For the entries below, say how many lines include the word "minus" and add nothing else.

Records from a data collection
──────────

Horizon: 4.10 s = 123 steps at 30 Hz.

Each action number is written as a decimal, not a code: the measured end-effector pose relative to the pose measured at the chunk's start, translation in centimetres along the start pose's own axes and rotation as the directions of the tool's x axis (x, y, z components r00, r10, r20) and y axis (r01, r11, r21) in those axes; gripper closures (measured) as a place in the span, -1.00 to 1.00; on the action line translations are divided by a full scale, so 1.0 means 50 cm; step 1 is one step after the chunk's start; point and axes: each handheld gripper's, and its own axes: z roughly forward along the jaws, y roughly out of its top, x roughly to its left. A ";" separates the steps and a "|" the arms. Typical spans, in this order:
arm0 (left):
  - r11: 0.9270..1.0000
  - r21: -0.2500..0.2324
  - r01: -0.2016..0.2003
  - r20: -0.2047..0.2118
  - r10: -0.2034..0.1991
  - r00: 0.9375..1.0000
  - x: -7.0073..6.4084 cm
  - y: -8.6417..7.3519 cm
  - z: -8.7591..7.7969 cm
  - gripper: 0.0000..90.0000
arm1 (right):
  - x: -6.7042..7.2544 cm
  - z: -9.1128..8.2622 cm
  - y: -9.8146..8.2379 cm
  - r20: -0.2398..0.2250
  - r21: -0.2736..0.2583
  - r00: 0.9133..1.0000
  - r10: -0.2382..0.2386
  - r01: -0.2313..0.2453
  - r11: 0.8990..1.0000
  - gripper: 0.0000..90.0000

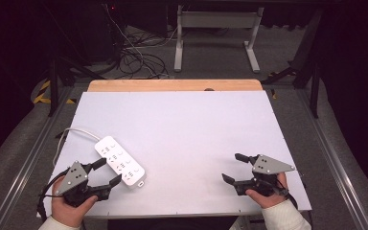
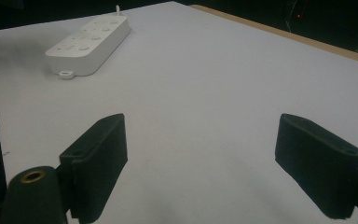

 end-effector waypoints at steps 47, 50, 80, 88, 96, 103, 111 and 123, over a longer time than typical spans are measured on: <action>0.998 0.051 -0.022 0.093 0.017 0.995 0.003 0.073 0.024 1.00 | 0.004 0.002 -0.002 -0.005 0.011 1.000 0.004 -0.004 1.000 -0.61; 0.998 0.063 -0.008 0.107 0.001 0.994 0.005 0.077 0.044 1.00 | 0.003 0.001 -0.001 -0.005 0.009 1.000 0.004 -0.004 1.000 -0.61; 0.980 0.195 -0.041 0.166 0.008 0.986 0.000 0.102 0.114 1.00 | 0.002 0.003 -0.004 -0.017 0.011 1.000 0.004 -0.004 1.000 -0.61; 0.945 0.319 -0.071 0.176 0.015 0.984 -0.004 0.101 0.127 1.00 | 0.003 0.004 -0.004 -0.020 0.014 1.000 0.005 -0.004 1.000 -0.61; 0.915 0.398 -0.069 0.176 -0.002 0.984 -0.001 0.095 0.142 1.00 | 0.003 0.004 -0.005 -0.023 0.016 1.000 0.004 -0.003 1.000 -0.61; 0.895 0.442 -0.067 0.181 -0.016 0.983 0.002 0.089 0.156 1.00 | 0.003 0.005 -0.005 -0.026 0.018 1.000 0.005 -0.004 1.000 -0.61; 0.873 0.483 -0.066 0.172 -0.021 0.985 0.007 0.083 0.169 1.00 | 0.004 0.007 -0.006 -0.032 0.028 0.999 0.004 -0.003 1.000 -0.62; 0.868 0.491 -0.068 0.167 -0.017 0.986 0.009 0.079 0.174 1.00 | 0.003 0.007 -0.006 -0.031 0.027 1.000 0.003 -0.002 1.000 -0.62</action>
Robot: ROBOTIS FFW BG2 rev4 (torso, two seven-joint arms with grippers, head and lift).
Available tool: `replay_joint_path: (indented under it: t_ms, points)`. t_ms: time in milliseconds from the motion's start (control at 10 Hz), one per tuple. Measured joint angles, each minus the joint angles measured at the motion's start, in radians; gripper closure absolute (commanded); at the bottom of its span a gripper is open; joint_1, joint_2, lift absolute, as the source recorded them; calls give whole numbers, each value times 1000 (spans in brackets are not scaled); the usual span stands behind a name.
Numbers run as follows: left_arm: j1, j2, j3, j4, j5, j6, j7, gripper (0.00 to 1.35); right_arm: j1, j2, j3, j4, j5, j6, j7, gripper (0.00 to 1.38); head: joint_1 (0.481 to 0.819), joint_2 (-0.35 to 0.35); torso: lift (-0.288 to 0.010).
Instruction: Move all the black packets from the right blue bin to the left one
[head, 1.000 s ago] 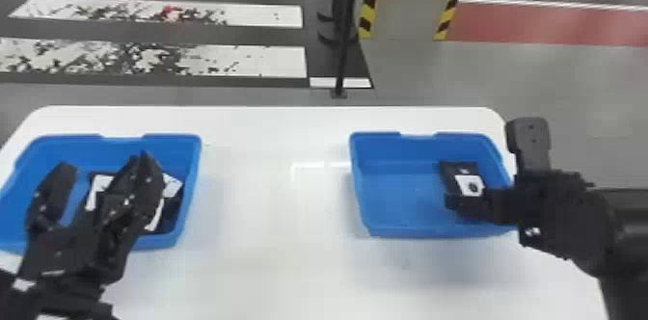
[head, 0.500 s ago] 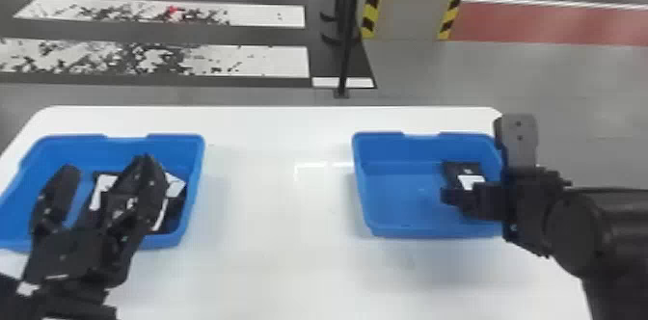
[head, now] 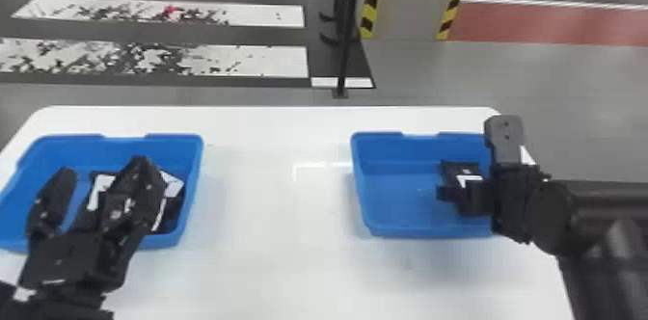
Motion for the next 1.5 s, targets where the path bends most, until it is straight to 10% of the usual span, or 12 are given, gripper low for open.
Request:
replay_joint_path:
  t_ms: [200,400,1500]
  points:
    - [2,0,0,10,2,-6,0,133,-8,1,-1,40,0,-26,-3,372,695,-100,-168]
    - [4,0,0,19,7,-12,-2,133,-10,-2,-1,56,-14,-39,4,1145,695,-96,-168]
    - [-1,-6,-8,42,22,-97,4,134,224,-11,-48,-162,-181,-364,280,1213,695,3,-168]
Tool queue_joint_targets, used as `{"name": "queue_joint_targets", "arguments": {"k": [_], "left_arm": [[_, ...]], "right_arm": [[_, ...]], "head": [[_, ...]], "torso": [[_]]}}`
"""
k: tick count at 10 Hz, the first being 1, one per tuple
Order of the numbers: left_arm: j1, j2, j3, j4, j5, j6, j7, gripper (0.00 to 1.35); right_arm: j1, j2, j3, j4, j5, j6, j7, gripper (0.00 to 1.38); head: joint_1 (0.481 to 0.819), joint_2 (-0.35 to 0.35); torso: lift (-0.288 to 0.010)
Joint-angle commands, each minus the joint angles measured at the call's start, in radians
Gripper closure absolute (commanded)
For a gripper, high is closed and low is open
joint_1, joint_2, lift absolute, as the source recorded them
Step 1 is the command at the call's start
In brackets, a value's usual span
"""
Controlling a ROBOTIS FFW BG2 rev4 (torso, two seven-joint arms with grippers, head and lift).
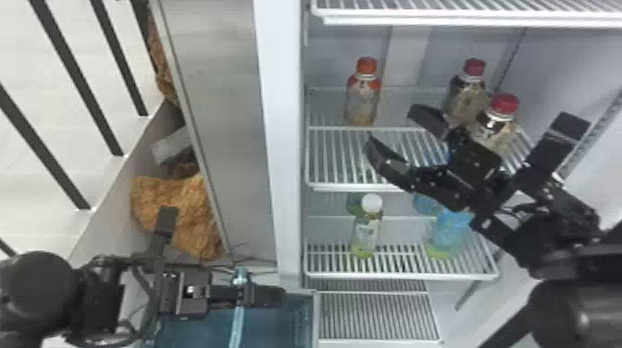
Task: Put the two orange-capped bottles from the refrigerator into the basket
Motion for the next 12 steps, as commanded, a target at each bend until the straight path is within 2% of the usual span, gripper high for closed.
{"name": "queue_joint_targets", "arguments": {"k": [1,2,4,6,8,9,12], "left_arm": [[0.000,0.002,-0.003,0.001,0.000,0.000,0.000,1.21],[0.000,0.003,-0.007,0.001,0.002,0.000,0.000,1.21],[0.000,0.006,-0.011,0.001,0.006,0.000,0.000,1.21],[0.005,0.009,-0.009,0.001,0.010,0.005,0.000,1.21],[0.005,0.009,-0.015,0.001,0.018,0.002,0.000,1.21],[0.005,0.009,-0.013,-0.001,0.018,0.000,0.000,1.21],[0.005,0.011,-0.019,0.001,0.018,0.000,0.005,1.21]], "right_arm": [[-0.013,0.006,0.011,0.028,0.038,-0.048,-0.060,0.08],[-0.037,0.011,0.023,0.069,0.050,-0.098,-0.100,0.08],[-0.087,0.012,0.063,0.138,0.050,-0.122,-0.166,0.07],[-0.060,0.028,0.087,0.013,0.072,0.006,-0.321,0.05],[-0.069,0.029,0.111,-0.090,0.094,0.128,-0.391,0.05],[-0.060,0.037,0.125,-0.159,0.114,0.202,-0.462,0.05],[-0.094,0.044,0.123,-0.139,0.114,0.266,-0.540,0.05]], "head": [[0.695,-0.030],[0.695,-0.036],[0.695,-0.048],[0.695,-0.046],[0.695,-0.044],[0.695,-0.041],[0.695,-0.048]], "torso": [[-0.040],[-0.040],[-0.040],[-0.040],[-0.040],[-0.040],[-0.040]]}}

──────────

TASK OUTPUT –
2